▶ Required action: Since the copy must hold text only, transcribe the data below exactly and omit the images.

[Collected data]
-- Opening Marker --

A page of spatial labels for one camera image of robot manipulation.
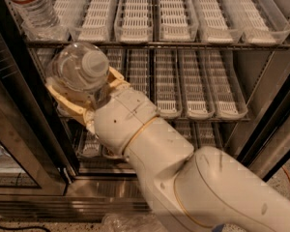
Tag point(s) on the stainless steel fridge cabinet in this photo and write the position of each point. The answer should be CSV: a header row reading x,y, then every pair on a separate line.
x,y
99,185

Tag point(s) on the glass fridge door left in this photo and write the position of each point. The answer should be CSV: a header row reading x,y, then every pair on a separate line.
x,y
30,129

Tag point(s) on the blue tape on floor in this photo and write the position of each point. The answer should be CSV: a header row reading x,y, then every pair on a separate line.
x,y
218,228

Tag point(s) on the clear plastic bag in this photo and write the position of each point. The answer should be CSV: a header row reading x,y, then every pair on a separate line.
x,y
131,223

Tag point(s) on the clear plastic water bottle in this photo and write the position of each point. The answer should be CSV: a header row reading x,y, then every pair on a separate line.
x,y
78,72

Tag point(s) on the white rounded gripper body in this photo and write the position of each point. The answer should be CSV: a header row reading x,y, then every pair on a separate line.
x,y
124,116

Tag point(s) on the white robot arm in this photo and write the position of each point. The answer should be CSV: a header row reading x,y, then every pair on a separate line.
x,y
190,190

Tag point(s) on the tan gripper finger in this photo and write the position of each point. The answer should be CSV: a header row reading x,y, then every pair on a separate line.
x,y
76,104
115,82

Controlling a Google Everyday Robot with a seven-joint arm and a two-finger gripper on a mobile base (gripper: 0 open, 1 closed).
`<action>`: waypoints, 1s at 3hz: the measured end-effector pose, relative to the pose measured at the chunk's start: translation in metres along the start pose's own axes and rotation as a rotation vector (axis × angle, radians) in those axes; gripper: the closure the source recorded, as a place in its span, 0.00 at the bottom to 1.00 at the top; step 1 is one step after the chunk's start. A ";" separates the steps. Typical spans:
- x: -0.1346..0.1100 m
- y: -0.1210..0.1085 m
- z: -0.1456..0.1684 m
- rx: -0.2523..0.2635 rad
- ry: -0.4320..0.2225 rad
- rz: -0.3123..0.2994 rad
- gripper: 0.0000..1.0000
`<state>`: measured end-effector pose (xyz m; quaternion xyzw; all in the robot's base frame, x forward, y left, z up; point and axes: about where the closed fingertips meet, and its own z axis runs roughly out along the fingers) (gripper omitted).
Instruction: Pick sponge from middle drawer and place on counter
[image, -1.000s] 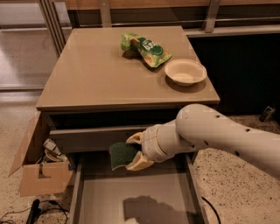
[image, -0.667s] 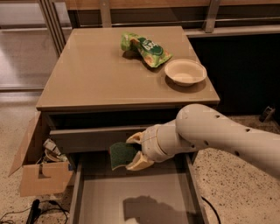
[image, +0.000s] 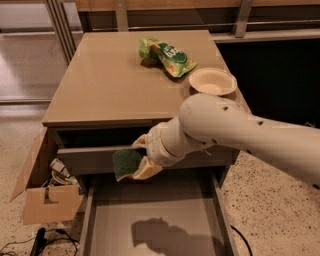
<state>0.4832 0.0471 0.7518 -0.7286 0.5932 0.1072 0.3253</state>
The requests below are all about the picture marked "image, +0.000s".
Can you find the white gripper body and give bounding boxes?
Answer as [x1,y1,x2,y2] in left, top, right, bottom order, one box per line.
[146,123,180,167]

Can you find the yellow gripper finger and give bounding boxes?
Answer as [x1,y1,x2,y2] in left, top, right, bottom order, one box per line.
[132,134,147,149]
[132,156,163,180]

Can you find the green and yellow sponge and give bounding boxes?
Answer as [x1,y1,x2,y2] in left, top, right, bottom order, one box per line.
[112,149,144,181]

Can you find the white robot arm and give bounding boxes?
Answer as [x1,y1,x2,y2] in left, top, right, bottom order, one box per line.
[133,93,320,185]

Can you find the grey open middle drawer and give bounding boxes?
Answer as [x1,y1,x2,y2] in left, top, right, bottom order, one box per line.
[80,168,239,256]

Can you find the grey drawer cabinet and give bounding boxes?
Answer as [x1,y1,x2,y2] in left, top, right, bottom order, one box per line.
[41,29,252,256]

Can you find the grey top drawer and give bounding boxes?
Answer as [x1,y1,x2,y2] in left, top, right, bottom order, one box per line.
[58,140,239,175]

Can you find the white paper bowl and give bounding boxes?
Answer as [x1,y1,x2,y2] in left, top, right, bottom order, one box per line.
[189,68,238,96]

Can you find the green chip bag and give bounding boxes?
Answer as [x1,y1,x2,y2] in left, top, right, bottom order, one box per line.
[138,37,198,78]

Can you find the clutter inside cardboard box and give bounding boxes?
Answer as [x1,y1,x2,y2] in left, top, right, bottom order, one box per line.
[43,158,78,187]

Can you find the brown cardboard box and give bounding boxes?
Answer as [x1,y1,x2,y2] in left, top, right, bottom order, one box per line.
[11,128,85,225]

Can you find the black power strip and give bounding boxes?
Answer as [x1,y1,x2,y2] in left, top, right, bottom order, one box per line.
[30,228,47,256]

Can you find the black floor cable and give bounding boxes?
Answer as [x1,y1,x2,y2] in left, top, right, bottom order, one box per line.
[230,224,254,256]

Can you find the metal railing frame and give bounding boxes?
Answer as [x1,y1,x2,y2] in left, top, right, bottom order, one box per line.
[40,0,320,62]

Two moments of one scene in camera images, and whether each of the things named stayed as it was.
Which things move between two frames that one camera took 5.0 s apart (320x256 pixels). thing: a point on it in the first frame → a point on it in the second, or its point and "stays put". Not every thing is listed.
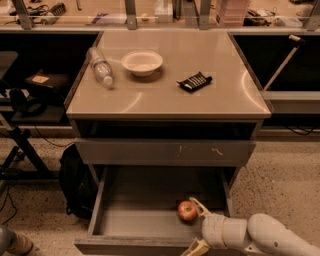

-- Closing Marker --

▶ Result:
A page of spatial labels for one camera image of robot manipulation.
Tag point(s) on the stainless steel fridge cabinet in this photo and write the position of each point. The answer should be CSV: a header row reading x,y, then every pair on a separate line.
x,y
99,185

Tag point(s) on the glass fridge door left in this photo and write the position of each point. The answer should be CSV: a header row reading x,y, then every pair on a separate line.
x,y
30,129

Tag point(s) on the blue tape on floor in this photo and write the position of each point. The answer should be CSV: a header row reading x,y, then every pair on a separate line.
x,y
218,228

Tag point(s) on the clear plastic bag in this photo and write the position of each point. The answer should be CSV: a header row reading x,y, then every pair on a separate line.
x,y
131,223

Tag point(s) on the clear plastic water bottle in this photo and write the position of each point. The answer should be CSV: a header row reading x,y, then every pair on a separate line.
x,y
78,72

Tag point(s) on the white rounded gripper body in this photo and write the position of each point. The answer should be CSV: a header row reading x,y, then every pair on a separate line.
x,y
124,116

Tag point(s) on the white robot arm in this photo and write the position of each point. The answer should be CSV: a header row reading x,y, then every pair on a separate line.
x,y
190,190

Tag point(s) on the tan gripper finger in this photo and write the position of each point. The answer should be CSV: a header row reading x,y, then every pair on a separate line.
x,y
76,104
115,82

Controlling a Google Everyday Robot with a seven-joint arm and a two-finger gripper on a mobile base (gripper: 0 open, 1 closed).
`<action>`: waypoints, 1s at 3hz: the measured end-effector pose, relative to the pose measured at the chunk's start: translation in metres along the start pose's own axes and rotation as a rotation vector (axis × angle, radians) in those axes; gripper: the closure the source recorded, as a place in its span, 0.00 at the bottom to 1.00 at the top; step 1 is one step after the chunk's start. A ";" separates the steps. Typical spans:
- x: -0.1346..0.1100 m
- y: -0.1210..0.1085 m
- z: -0.1456..0.1684 m
- rx: -0.2523..0.2635 rad
- ry: -0.4320..0.2225 rad
- rz: -0.3123..0.2994 rad
- gripper: 0.0000..1.0000
`<state>`: measured end-effector pose (xyz m; quaternion xyzw; all in the robot's base frame, x forward, y left, z up; point and axes: about where the closed fingertips meet, and its own z axis runs roughly out along the fingers) (gripper omitted).
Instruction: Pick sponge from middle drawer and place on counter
[image, -1.000s] 
[image, -0.667s] 
[image, +0.000s] 
<state>0.4832 0.0471 0.7518 -0.7286 0.5932 0.1072 0.3253</state>
The requests below are all about the picture marked "image, +0.000s".
Can you find the white gripper body and give bounding boxes?
Answer as [x1,y1,x2,y2] in left, top, right, bottom order, one box per line.
[146,123,180,167]

Can you find the yellow gripper finger and give bounding boxes?
Answer as [x1,y1,x2,y2] in left, top, right, bottom order, one box per line.
[132,134,147,149]
[132,156,163,180]

Can you find the green and yellow sponge and give bounding boxes?
Answer as [x1,y1,x2,y2] in left, top, right, bottom order, one box per line.
[112,149,144,181]

Can you find the white robot arm and give bounding boxes?
Answer as [x1,y1,x2,y2] in left, top, right, bottom order, one box per line.
[133,93,320,185]

Can you find the grey open middle drawer and give bounding boxes?
Answer as [x1,y1,x2,y2] in left, top, right, bottom order, one box per line.
[80,168,239,256]

Can you find the grey drawer cabinet and give bounding boxes?
Answer as [x1,y1,x2,y2] in left, top, right, bottom order, one box per line.
[41,29,252,256]

Can you find the grey top drawer and give bounding boxes?
Answer as [x1,y1,x2,y2] in left, top, right, bottom order, one box per line.
[58,140,239,175]

Can you find the white paper bowl and give bounding boxes?
Answer as [x1,y1,x2,y2] in left, top, right, bottom order, one box per line.
[189,68,238,96]

Can you find the green chip bag and give bounding boxes?
Answer as [x1,y1,x2,y2] in left, top, right, bottom order, one box per line.
[138,37,198,78]

Can you find the clutter inside cardboard box and give bounding boxes?
Answer as [x1,y1,x2,y2] in left, top, right, bottom order, one box per line.
[43,158,78,187]

Can you find the brown cardboard box and give bounding boxes?
Answer as [x1,y1,x2,y2] in left, top, right, bottom order, one box per line.
[11,128,85,225]

Can you find the black power strip and give bounding boxes?
Answer as [x1,y1,x2,y2] in left, top, right, bottom order, one box per line.
[30,228,47,256]

Can you find the black floor cable and give bounding boxes?
Answer as [x1,y1,x2,y2] in left, top, right, bottom order, one box per line.
[230,224,254,256]

Can you find the metal railing frame and give bounding boxes?
Answer as [x1,y1,x2,y2] in left, top, right, bottom order, one box per line.
[40,0,320,62]

Two moments of one scene in camera images, and whether each of the things named stayed as it was.
Which things move between two frames that one camera took 5.0 s apart (320x256 pixels). thing: a point on it in the first frame → a point on it in the second, or its point and "stays put". Not every thing is listed.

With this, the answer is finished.